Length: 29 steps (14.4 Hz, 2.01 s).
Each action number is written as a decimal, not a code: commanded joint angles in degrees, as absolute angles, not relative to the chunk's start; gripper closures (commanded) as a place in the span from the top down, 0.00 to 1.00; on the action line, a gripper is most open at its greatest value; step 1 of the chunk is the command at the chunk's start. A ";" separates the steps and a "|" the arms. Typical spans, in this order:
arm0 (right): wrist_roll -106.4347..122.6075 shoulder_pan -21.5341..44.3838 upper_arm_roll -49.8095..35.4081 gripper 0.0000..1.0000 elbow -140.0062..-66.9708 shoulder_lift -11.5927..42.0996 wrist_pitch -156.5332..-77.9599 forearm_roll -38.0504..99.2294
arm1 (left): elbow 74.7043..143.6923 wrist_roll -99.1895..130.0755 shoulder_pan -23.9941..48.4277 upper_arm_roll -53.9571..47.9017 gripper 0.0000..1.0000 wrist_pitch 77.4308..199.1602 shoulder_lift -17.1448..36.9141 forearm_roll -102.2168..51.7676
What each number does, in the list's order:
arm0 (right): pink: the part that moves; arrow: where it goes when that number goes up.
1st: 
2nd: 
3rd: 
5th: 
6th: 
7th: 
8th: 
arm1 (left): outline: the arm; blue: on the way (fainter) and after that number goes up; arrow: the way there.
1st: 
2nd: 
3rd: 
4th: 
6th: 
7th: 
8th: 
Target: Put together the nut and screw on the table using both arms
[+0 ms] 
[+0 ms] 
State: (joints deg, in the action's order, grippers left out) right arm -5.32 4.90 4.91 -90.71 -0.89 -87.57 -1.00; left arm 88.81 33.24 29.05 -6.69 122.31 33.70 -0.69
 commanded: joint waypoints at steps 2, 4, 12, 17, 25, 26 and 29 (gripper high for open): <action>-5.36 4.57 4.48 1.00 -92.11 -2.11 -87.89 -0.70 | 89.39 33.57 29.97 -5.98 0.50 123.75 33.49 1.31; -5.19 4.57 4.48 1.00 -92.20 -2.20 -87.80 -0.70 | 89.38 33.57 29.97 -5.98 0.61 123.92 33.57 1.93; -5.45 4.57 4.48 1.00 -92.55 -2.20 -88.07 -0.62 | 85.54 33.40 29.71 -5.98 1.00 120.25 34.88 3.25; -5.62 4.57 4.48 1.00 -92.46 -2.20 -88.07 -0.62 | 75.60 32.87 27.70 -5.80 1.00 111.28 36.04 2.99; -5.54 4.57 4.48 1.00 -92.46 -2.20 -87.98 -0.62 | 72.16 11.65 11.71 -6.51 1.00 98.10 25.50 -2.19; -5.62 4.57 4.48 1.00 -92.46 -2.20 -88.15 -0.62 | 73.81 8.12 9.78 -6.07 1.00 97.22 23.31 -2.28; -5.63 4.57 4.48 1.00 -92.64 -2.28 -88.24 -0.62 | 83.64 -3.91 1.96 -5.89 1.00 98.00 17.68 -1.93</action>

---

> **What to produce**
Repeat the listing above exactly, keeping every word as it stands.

> **Result of this exercise**
Length: 29 steps (14.4 Hz, 2.01 s).
Each action number is written as a decimal, not a code: commanded joint angles in degrees, as absolute angles, not relative to the chunk's start; gripper closures (commanded) as a place in the span from the top down, 0.00 to 1.00; on the action line, a gripper is most open at its greatest value; step 1 of the chunk is the command at the chunk's start. A ";" separates the steps and a "|" the arms. Typical spans, in this order:
arm0 (right): wrist_roll -106.4347..122.6075 shoulder_pan -21.5341..44.3838 upper_arm_roll -49.8095..35.4081 gripper 0.0000..1.0000 elbow -140.0062..-66.9708 shoulder_lift -11.5927..42.0996 wrist_pitch -156.5332..-77.9599 forearm_roll -38.0504..99.2294
arm1 (left): elbow 74.7043..143.6923 wrist_roll -99.1895..130.0755 shoulder_pan -23.9941..48.4277 upper_arm_roll -53.9571..47.9017 gripper 0.0000..1.0000 wrist_pitch 77.4308..199.1602 shoulder_lift -17.1448..36.9141 forearm_roll -102.2168..51.7676
What each number does, in the list's order:
arm0 (right): pink: the part that moves; arrow: where it goes when that number goes up.
1st: 
2nd: 
3rd: 
5th: 
6th: 
7th: 
8th: 
arm1 (left): outline: the arm; blue: on the way (fainter) and after that number goes up; arrow: the way there.
1st: 
2nd: 
3rd: 
4th: 
6th: 
7th: 
8th: 
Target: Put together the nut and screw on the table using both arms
[+0 ms] 
[+0 ms] 
State: (joints deg, in the action's order, grippers left out) right arm -5.32 4.90 4.91 -90.71 -0.89 -87.57 -1.00; left arm 88.81 33.24 29.05 -6.69 122.31 33.70 -0.69
 commanded: joint waypoints at steps 2, 4, 12, 17, 25, 26 and 29 (gripper high for open): <action>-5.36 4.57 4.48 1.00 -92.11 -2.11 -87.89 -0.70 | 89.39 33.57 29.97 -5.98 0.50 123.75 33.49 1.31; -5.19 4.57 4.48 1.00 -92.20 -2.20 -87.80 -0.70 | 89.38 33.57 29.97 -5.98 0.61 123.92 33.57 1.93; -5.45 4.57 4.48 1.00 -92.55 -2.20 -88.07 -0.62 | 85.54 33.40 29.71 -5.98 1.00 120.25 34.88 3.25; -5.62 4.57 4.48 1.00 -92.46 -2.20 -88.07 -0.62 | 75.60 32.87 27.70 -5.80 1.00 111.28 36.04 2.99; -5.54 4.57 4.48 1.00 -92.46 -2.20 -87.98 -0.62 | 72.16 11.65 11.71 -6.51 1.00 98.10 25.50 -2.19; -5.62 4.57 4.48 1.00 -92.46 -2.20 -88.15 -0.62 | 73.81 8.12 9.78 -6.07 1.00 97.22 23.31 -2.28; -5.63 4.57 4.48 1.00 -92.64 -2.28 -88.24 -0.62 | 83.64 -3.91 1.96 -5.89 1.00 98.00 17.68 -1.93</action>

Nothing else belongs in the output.